• **Problem requirements**
Search the material below for lines containing the string "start", and copy every one you find.

(Dataset section Opens)

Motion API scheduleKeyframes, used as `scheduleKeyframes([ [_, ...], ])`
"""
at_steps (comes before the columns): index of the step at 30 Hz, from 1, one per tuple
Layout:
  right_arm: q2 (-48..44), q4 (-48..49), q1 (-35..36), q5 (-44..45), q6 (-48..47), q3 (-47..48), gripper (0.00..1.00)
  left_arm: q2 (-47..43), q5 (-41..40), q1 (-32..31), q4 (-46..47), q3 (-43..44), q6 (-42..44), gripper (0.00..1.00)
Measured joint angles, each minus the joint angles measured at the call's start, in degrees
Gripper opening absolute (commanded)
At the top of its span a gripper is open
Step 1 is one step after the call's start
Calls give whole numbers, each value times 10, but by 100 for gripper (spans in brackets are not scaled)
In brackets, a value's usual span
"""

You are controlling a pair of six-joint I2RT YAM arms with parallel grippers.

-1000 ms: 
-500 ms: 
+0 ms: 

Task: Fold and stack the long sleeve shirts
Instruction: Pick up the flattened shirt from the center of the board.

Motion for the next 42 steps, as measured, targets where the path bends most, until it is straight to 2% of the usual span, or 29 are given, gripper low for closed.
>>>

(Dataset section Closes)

• **Answer to the exercise**
Measured joint angles, each minus the joint angles measured at the call's start, in degrees
Step 1 is one step after the call's start

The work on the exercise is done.